そして作戦を考える時間を10分与えられた。


それぞれの部隊が円を囲って話し合いをしていく中で、J部隊も自然と円になって顔を突き合わせる。


口火を切ったのは、ウォルターだった。


「まず指揮役についてだが、やりたいものが居れば挙手を、居なければ私が引き受ける。誰かいないか?」


全員が沈黙で返答し、指揮役はウォルターに決定した。


「それでは作戦についてだが、前衛と後衛をあらかじめ決めておいて、役割を割り振るのが妥当だと思うが」


そこで言葉を区切ったウォルターと目が合った。


「シリウス、君は確か、騎士見習いだったな。何か意見はあるか」


まさか、意見を求められるとは思わなかった。


逡巡し、ワーウルフの特徴を思い出す。


「ワーウルフはとにかく俊敏で顎が強い。どこまで再現されているか分からないが、1対1で相手取ると翻弄される可能性がある。それなら、ウォルターの言う通り、前衛と後衛に分かれて、魔法で隙を作り剣で致命傷を与える作戦が、基本戦術だと思う」


「そうか」


それならばと、他の生徒に得意な魔法などを聞いていくウォルターの横顔を眺める。


他人の意見を取り入れ、それを生かした上で作戦を組み立てられるのは、なかなかできることではない。


貴族ならば尚更プライドというものがあるはずだが、それを感じさせない実直さは、見ていて気分がいい。


「シリウスの騎士としての実力は疑ってないが、魔法はどれくらい使える?」


「魔力量が人並み以下だからあまり期待しないでくれ」


「なるほど、そうなると君は前衛のサポートに入ってもらうのがいいだろう」


「分かった」


前衛が騎士科のみを専攻している生徒2人と両方専攻している生徒1人の計3人。


その全体のサポートとして臨機応変に対応するシリウスを真ん中に置き、後衛に魔法科のみ専攻の生徒とウォルターという配置に決定した。


「隊列は前衛を前に扇状に展開。

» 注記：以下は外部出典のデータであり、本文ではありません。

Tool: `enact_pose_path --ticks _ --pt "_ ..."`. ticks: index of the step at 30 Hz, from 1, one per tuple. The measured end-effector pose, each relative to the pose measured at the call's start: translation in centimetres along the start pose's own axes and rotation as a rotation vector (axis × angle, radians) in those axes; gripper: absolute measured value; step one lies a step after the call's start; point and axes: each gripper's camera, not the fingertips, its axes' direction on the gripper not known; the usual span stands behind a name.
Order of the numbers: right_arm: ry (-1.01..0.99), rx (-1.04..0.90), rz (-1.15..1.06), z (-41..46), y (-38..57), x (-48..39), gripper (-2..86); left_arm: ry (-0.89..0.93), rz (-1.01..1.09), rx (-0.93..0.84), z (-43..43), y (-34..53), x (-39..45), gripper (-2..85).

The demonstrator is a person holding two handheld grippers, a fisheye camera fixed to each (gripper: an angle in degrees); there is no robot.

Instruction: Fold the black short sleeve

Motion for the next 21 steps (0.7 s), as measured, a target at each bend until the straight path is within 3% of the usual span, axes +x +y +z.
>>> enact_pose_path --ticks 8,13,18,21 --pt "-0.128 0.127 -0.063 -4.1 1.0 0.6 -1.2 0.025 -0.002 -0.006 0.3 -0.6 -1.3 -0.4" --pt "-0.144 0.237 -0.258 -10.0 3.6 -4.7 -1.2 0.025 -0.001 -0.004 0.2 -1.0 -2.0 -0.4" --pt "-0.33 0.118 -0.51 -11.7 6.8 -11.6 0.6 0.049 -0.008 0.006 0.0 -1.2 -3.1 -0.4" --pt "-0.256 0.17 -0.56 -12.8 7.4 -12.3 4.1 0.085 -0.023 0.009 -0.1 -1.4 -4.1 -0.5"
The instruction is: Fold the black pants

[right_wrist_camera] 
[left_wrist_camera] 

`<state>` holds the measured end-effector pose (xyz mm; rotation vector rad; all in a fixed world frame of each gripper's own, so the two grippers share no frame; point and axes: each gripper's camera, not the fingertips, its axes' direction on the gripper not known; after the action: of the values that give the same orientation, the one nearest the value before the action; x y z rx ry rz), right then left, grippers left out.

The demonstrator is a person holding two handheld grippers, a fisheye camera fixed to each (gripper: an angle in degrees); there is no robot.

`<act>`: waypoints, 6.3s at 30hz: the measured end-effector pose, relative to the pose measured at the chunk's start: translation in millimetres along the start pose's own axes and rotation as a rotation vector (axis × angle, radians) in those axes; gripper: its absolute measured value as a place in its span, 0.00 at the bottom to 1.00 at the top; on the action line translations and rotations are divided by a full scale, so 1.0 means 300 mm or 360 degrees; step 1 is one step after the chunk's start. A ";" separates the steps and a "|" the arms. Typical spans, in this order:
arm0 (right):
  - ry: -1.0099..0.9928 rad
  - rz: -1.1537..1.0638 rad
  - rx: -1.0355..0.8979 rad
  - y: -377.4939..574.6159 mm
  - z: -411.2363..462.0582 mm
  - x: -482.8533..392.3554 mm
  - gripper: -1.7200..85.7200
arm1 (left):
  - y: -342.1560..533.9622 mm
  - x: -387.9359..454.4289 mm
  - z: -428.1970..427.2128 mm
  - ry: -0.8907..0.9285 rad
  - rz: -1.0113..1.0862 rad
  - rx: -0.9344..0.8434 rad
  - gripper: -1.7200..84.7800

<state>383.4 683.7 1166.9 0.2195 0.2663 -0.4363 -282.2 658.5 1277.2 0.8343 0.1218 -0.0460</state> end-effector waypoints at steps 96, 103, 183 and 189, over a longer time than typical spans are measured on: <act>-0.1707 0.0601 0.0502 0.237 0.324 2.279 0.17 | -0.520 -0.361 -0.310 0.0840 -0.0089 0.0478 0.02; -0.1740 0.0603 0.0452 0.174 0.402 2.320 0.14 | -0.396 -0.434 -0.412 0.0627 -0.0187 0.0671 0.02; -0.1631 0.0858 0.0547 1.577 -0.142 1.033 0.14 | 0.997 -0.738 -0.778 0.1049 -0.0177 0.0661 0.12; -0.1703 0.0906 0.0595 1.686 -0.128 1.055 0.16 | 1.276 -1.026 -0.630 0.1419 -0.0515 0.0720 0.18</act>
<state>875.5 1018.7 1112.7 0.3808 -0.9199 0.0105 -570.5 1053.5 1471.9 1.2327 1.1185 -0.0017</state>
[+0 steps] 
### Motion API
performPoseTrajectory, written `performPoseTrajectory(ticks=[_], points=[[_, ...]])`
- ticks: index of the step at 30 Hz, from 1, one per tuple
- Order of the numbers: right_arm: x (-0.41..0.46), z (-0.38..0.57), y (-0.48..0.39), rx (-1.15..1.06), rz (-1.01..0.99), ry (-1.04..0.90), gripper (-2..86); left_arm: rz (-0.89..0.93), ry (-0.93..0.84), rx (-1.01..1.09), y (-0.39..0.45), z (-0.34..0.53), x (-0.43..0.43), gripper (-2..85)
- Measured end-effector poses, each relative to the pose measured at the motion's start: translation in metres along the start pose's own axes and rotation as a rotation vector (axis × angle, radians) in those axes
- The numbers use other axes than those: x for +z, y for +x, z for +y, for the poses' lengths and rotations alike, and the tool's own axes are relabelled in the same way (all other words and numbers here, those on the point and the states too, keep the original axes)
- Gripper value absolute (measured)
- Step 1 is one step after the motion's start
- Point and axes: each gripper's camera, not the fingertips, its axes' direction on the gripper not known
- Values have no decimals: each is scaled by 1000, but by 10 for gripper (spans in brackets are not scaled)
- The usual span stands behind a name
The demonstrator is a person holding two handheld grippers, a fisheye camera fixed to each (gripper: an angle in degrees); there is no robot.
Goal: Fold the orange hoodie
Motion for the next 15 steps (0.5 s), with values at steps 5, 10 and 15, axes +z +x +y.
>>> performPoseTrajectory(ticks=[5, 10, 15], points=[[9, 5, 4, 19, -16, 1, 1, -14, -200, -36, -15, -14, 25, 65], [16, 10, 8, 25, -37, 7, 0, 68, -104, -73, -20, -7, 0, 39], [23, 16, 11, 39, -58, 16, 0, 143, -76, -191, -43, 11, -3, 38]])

左右前衛の後ろに後衛を配置。中の前衛にサポートを入れる。基本的には近接に入る前に魔法で足止め、隙をついて攻撃の流れを主軸として、臨機応変に対応していくものとする」


ウォルターが「異論はないな」と締めくくると全員が頷いた。


威圧をするのではなく、部隊を鼓舞している。


できた指揮官だ。


「それでは、A部隊から、順に始めていく。各部隊の長所と短所も後程筆記にて採点対象にするので、しっかり見て、学ぶように」


それを締めくくりにし、合同実技の授業が幕を開けた。